[Records drawn from a dataset]
+ + + + + + +
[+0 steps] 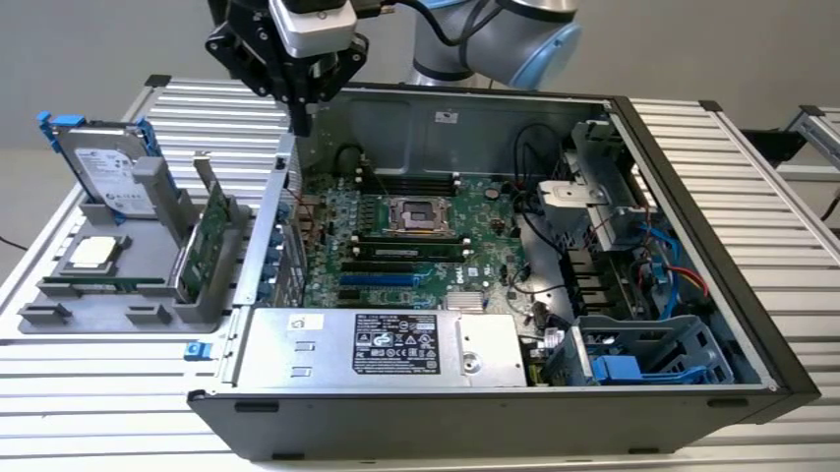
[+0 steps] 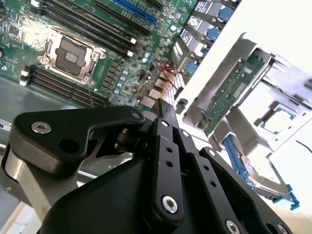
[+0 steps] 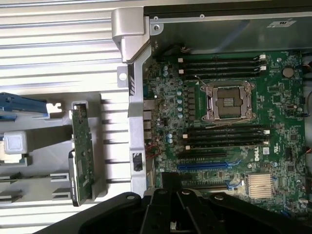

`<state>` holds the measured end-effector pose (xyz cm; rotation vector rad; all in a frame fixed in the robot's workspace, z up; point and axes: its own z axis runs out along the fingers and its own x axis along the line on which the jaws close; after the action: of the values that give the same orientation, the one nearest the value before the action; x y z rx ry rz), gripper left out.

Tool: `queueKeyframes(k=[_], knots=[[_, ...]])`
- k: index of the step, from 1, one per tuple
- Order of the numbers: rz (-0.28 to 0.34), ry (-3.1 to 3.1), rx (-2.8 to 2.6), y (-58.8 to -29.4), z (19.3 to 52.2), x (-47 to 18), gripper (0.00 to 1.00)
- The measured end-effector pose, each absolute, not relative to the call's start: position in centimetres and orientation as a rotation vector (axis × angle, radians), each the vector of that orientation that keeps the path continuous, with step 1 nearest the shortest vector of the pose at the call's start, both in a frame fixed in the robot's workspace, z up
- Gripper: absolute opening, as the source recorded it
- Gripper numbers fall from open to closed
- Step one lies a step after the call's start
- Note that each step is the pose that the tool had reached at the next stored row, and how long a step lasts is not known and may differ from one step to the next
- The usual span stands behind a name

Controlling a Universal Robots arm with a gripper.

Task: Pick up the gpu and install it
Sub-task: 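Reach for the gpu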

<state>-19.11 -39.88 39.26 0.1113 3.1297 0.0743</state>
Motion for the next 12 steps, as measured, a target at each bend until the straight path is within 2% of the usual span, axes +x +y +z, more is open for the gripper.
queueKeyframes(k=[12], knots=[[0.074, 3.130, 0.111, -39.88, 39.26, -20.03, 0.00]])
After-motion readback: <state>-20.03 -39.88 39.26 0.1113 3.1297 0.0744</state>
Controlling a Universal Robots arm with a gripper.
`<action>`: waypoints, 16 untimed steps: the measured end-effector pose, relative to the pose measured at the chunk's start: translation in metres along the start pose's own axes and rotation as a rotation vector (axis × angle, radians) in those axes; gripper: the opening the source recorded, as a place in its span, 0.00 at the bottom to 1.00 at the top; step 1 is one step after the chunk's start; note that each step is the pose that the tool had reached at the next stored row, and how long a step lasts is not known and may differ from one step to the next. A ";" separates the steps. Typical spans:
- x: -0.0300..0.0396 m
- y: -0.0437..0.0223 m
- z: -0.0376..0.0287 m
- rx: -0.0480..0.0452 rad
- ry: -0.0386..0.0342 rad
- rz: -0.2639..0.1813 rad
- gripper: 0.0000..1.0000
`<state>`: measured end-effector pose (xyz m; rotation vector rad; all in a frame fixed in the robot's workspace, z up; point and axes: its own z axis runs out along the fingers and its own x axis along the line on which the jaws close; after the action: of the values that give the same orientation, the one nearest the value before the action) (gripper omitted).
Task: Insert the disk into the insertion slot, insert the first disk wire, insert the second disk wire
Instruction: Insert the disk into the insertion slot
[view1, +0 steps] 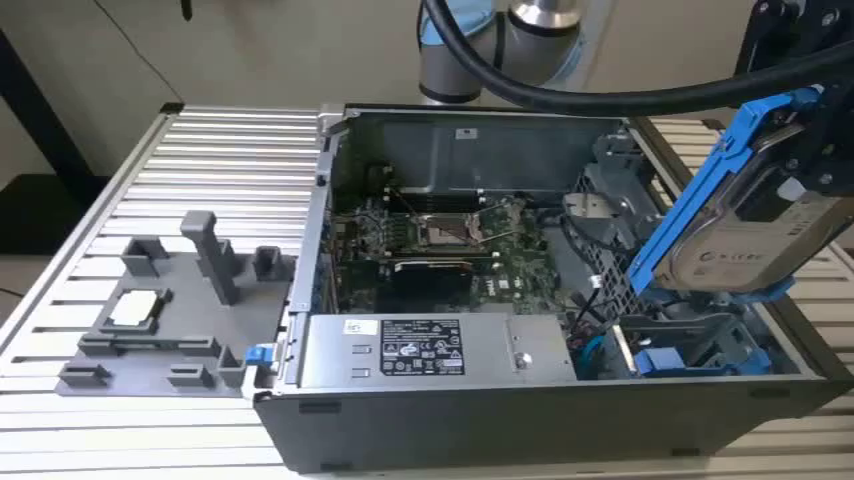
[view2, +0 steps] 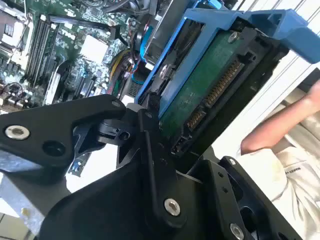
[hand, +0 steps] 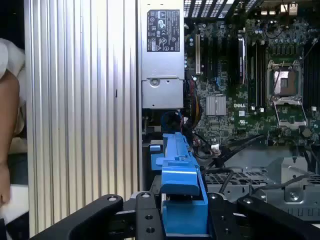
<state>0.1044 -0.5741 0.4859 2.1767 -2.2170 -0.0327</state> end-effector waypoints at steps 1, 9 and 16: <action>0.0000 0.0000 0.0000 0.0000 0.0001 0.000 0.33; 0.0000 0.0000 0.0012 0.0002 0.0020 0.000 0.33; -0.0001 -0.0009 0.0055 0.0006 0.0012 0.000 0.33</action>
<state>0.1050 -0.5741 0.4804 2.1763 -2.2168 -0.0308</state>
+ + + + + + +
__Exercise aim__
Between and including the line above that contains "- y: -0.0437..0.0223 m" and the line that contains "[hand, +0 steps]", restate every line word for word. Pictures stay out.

__Written answer__
- y: -0.0437..0.0223 m
- z: -0.0376..0.0287 m
- rx: -0.0480..0.0452 rad
- ry: -0.0386..0.0342 rad
- rz: -0.2639..0.1813 rad
- gripper: 0.0000..1.0000
`<state>`: measured end-effector pose (xyz m; rotation vector rad; all in a frame fixed in the robot's workspace, z up; point and axes: its own z axis runs out along the fingers and its own x axis along the line on which the jaws close; after the action: of the values that give the same orientation, the one nearest the value before the action) (gripper omitted).
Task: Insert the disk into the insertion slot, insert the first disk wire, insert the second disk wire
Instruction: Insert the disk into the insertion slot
[view1, +0 steps] 
[view2, +0 steps] 
[hand, +0 steps] 

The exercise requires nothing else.